PHOENIX — Nortriptyline was more effective than paroxetine or placebo in treating depression in patients with Parkinson's disease, an 8-week pilot study of 52 patients found.
The study is the largest placebo-controlled trial of depression treatment in PD and the first in this population to compare a tricyclic antidepressant with a selective serotonin reuptake inhibitor (SSRI), in this case, controlled-release paroxetine (paroxetine CR), Dr. Matthew A. Menza said at a meeting of the New Clinical Drug Evaluation Unit.
Only 7% of patients with PD and depression are on a tricyclic antidepressant, noted Dr. Menza, professor of psychiatry and neurology at the University of Medicine and Dentistry of New Jersey, Newark.
The National Institute of Neurological Disorders and Stroke funded the study. Dr. Menza has financial ties to Eli Lilly & Co., which makes a brand of nortriptyline, and to GlaxoSmithKline, which makes paroxetine CR and provided the drug and matching placebo for the study.
The study randomized patients to 8 weeks of blinded treatment with nortriptyline, paroxetine CR, or placebo. About one-third of patients in each group discontinued treatment. Of those who completed the study, the average dose by the end of 8 weeks was 63 mg/day nortriptyline, 32 mg/day paroxetine CR, or two pills of placebo.

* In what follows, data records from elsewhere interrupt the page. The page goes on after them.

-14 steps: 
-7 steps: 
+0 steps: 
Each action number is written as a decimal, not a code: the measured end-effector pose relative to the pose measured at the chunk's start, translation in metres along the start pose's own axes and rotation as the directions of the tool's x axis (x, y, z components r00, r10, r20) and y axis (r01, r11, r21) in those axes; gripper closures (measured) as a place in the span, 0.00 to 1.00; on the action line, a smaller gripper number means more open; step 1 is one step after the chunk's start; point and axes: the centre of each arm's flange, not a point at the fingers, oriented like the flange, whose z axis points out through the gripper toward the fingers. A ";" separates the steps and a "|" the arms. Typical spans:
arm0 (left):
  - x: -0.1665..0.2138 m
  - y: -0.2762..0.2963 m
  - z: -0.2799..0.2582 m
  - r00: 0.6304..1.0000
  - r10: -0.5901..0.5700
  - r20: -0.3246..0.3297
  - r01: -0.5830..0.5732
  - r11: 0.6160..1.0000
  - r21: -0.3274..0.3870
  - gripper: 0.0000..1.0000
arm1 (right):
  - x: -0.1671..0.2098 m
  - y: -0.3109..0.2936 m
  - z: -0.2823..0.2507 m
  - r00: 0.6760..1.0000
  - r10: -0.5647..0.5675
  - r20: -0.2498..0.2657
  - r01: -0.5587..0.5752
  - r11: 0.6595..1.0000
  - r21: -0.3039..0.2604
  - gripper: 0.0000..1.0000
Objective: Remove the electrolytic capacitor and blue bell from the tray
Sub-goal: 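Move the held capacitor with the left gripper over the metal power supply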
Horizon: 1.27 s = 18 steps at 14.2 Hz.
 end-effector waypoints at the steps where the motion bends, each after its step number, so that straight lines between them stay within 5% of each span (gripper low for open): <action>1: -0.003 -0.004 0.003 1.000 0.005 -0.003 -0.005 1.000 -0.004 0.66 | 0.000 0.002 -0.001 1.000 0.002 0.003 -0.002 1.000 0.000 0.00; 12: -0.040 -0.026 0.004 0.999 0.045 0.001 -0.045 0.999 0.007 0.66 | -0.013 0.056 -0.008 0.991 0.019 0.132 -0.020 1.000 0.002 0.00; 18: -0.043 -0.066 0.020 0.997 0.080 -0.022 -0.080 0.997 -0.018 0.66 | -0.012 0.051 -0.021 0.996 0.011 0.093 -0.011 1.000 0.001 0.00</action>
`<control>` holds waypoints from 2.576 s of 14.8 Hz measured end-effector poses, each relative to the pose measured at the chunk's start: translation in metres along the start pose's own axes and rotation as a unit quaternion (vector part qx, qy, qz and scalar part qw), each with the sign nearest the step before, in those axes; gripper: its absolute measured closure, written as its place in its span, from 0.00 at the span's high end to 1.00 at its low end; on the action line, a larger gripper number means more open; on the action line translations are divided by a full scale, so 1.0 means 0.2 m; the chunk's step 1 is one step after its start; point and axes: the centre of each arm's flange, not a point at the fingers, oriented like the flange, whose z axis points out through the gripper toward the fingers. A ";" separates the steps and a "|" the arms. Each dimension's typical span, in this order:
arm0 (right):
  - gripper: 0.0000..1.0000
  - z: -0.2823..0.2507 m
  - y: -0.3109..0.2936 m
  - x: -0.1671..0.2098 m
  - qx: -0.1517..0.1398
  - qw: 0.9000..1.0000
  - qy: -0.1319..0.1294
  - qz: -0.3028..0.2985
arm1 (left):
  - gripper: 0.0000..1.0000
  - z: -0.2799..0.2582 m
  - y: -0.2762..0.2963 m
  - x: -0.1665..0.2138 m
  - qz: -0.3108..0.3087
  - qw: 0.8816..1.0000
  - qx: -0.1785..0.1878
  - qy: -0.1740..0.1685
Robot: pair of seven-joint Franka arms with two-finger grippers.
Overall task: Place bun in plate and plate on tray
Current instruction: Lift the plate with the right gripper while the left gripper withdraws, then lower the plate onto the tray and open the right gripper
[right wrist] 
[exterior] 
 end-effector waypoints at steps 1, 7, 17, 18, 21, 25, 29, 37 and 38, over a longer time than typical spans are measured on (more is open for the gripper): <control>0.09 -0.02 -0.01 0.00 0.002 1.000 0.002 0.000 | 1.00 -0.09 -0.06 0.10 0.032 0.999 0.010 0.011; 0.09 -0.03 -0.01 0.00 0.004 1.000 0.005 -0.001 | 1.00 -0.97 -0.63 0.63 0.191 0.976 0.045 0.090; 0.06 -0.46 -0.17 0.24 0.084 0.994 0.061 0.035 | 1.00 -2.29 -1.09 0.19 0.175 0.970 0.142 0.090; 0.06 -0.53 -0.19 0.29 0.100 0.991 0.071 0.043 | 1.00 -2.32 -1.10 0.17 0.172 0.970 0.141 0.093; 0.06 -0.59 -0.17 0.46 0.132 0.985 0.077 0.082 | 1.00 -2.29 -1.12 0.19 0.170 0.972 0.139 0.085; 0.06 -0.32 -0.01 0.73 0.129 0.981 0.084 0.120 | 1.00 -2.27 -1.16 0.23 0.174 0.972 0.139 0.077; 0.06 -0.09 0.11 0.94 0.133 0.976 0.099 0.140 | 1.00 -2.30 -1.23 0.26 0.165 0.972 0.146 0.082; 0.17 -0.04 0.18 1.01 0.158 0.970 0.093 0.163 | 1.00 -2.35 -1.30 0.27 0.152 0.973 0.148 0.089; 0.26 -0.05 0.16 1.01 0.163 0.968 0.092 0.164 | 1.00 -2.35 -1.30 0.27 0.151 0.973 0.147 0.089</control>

The nortriptyline group showed better results on the two primary end points—Hamilton Depression Rating Scale (HAM-D) scores and the proportion that showed a response to therapy, reported Dr. Menza and his associates.
Scores on the HAM-D changed by 11 points in the nortriptyline group, 7 in the paroxetine CR group, and 3 in the placebo group. The differences between the nortriptyline and paroxetine groups were significant at weeks 2 and 4, with a trend toward significance at week 8. Scores in the nortriptyline group were significantly different from the placebo group at all visits.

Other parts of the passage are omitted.